Железный театр | страница 24



— На чердаке? — изумился и еще больше перепугался Димитрий.

— Да, — спокойно подтвердил Гела. — Я читаю там старые журналы. У вас ведь на чердаке целая библиотека, — добавил он с улыбкой, словно лазить по чужим чердакам и листать старые, запыленные журналы было самым обыкновенным делом.

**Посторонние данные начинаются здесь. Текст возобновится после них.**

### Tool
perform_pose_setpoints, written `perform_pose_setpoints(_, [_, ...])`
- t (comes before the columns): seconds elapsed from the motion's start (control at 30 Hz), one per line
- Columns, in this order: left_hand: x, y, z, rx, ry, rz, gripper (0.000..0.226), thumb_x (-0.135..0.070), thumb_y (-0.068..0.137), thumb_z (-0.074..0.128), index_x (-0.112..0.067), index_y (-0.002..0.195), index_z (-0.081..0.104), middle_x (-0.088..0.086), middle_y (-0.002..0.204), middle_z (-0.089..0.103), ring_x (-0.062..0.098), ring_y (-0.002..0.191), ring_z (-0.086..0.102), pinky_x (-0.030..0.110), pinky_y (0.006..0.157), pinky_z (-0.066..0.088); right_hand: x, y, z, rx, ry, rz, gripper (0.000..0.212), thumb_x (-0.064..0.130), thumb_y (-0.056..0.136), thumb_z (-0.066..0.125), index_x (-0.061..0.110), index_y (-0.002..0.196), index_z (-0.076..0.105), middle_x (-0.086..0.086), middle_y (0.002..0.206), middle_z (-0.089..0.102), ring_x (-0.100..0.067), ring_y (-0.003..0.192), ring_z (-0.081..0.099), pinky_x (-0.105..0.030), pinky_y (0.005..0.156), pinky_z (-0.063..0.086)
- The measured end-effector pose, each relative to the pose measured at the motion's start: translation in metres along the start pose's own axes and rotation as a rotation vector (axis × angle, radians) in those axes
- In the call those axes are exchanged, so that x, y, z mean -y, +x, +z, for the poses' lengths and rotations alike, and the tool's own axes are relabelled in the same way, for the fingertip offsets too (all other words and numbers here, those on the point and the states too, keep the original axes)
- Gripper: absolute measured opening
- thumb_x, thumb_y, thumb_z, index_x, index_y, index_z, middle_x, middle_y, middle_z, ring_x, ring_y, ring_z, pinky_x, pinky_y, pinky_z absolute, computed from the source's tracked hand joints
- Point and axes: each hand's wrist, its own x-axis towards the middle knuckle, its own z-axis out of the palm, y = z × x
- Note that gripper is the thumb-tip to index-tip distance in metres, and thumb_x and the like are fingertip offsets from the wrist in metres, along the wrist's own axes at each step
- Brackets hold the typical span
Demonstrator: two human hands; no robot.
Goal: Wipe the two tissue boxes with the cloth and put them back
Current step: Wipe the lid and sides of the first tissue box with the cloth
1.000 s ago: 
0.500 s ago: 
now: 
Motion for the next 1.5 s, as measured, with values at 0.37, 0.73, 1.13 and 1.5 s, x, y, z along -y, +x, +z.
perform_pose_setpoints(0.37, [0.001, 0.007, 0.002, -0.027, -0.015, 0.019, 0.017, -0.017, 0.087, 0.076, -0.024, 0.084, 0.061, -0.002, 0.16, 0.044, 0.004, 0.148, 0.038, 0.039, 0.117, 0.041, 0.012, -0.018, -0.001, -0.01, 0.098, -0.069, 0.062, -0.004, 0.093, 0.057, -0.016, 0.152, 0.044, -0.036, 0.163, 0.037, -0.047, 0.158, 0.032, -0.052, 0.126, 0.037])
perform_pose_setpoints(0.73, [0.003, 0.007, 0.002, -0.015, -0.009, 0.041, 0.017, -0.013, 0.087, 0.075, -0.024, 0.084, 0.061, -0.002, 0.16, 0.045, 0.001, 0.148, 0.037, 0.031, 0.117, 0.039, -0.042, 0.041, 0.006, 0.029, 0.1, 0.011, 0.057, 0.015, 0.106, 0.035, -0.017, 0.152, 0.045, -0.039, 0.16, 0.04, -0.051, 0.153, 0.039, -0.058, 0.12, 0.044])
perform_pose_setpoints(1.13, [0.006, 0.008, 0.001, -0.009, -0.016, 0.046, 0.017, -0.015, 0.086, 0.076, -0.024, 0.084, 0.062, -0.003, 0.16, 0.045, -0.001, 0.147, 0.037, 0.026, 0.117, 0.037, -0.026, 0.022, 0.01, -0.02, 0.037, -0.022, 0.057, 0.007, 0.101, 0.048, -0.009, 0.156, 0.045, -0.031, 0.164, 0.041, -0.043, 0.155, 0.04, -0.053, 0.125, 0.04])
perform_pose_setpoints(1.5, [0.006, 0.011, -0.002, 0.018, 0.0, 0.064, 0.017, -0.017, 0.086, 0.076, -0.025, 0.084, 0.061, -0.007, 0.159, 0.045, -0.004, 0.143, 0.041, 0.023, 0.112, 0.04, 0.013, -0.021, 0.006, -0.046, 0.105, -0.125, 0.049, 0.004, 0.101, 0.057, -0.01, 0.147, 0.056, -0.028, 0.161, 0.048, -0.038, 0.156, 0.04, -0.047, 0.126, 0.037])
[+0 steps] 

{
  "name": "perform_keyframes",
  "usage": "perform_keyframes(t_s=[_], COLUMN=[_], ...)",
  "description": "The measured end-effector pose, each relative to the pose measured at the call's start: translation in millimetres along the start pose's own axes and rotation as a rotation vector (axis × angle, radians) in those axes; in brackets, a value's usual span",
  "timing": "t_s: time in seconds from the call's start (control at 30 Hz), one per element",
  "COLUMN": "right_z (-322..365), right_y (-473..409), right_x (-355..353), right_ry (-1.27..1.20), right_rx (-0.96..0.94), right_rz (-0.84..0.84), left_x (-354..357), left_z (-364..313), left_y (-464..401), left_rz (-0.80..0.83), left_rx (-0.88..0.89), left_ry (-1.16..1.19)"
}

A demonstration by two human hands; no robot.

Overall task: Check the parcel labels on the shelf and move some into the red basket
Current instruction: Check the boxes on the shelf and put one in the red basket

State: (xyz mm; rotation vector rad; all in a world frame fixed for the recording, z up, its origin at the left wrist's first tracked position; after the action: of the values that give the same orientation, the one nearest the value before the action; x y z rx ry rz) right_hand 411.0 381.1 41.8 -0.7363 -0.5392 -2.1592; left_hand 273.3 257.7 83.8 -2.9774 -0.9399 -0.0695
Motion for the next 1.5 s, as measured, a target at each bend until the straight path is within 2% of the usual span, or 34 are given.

Действительно, как-то раз Димитрий отнес на чердак все скопившиеся в доме старые журналы и газеты — не поднялась рука сжечь их или выбросить на свалку. А потом и совсем забыл о них, как и о прочем ненужном хламе, мирно покрывавшемся чердачной пылью и паутиной. Подниматься на чердак ему доводилось очень редко, да и то второпях, чтобы поправить или заменить черепицу на кровле; а то, что однажды было отнесено на чердак, ему больше ни разу не понадобилось.

— Да, но… — Димитрий прервал на полуслове; он хотел было сказать, что шныряют без разрешения по чужим домам только мыши да пауки, но удержался, не желая обидеть мальчика и из уважения к памяти его отца. — Но ведь там темно! — проговорил он наконец.

— Тем лучше, — мальчик вздернул брови и стал похож на свою мать. — Я в темноте лучше вижу. С детства привык. Ночью, в постели, забирался с головой под одеяло, как будто сплю, и спокойно читал до утра.

Димитрий не знал, как поступить: строго, категорически запретить мальчику лазить без разрешения на чужой чердак, что могло еще больше раздразнить его, или беззаботно, изобразив полное безразличие, сказать: «Мне до этого нет дела, копайся, сколько хочешь, в мусоре и гнили», — после чего всякий самолюбивый ребенок по правилам должен был устыдиться своего поведения. Одно, во всяком случае, было ясно Димитрию: этот мальчик вошел в его дом (да еще каким образом!) раньше, чем был приглашен им, и по примеру своего отца собирался и в будущем входить в этот дом когда ему заблагорассудится. А это, разумеется, было чрезвычайно неприятным и сугубо тревожным открытием для человека, жаждавшего тишины и покоя. Смятенный и растерянный стоял Димитрий на стуле, словно не Гела, а он сам был приглашенным в гости ребенком, вставшим на стул, чтобы прочесть стихотворение.

В тот день Гелу никак и ничем нельзя было унять. Ояма, Ноги, Того, Куроки были ничто в сравнении с ним. Он перевернул весь дом вверх дном. А детей покорил сразу и безраздельно — они визжали от восторга, им все нравилось, что бы он ни сказал или сделал. А он придумывал одну проказу за другой. То передразнивал кого-нибудь — говорил его голосом или прохаживался его походкой, и дети сразу угадывали, кого он изображал. То хватал Нато за косы и гонял ее по всему дому, как будто она была лошадью, а он кучером. «Дорогу! Сторонись! Отца губернии везу!» — кричал он сиплым, пропитым голосом старого кучера. Потом достал где-то палку, вытащил откуда-то Дарьину косынку, устроил из них на скорую руку знамя, затряс им над головой и закричал: «На баррикады! На баррикады! Всяк, кто не трус и предпочитает смерть за свободу сытой жизни в рабстве, — на баррикады!» Потом он стоял на руках, слегка подрыгивал в воздухе расслабленными ногами и пищал: «Помогите царю, меня сбросили с трона вниз головой». Димитрий и Дарья жались в углу и, робко, растерянно улыбаясь, смотрели на детей, сбившихся в кучу вокруг сорванца. А дети с криком и визгом бегали за ним по пятам; они задыхались от смеха, не могли есть пирожные, пить лимонад: пирожные застревали у них в горле, лимонад бросался в нос, выбрызгивался из ноздрей. А Гела все больше и больше входил в роль. Ему уже не хватало комнат — он влез на крышу и спрыгнул оттуда. Бледный, дрожащий, бросился Димитрий на балкон, умирая от страха, уверенный, что найдет Гелу в саду с переломанными руками и ногами, плавающим в крови. Но Гела уже успел взобраться на инжирное дерево; он раскачивался, сидя верхом на шелестящей ветке, словно на приплясывающей лошади, и голосом полковника Везиришвили кричал толпящимся под деревом детям, которые смотрели на него с разинутыми от восторга ртами: «Честь имею! Честь имею!»